REQUIRED WORK: In the data below, set down exactly the lines from the one containing "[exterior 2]" up to and including the one containing "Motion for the". Leave the pictures out.

══════════════════════════════

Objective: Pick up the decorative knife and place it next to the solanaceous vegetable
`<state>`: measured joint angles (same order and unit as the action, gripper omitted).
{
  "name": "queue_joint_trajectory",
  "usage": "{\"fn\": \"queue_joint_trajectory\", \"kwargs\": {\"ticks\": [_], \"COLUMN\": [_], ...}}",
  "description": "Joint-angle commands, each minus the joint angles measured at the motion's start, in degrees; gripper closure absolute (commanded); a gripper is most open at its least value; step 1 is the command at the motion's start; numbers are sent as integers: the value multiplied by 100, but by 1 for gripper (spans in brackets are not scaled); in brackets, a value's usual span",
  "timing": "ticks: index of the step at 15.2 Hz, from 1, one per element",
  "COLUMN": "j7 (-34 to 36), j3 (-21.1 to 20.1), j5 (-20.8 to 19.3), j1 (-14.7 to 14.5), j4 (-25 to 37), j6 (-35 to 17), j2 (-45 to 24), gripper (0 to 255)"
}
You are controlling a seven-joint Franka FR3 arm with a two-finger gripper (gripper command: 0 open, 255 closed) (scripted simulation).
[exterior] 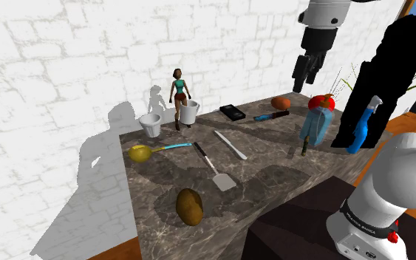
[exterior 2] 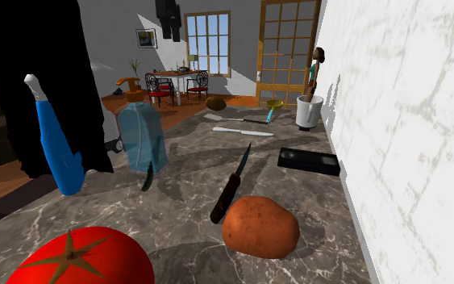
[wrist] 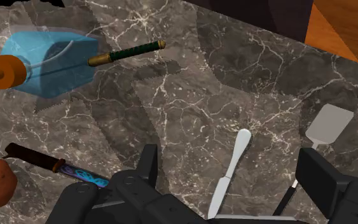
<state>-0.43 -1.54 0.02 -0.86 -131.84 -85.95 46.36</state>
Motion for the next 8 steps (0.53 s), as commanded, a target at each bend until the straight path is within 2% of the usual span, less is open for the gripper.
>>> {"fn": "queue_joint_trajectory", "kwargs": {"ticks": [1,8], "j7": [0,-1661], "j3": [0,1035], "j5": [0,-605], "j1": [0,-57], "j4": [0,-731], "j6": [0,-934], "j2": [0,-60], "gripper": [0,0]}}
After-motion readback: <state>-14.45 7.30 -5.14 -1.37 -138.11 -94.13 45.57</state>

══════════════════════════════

RESULT BELOW:
[exterior 2] 
[wrist] 
<state>-0.43 -1.54 0.02 -0.86 -131.84 -85.95 46.36</state>
Motion for the next 8 steps (0.53 s), as commanded, a target at each bend until the straight path is within 2% of the usual span, less is open for the gripper.

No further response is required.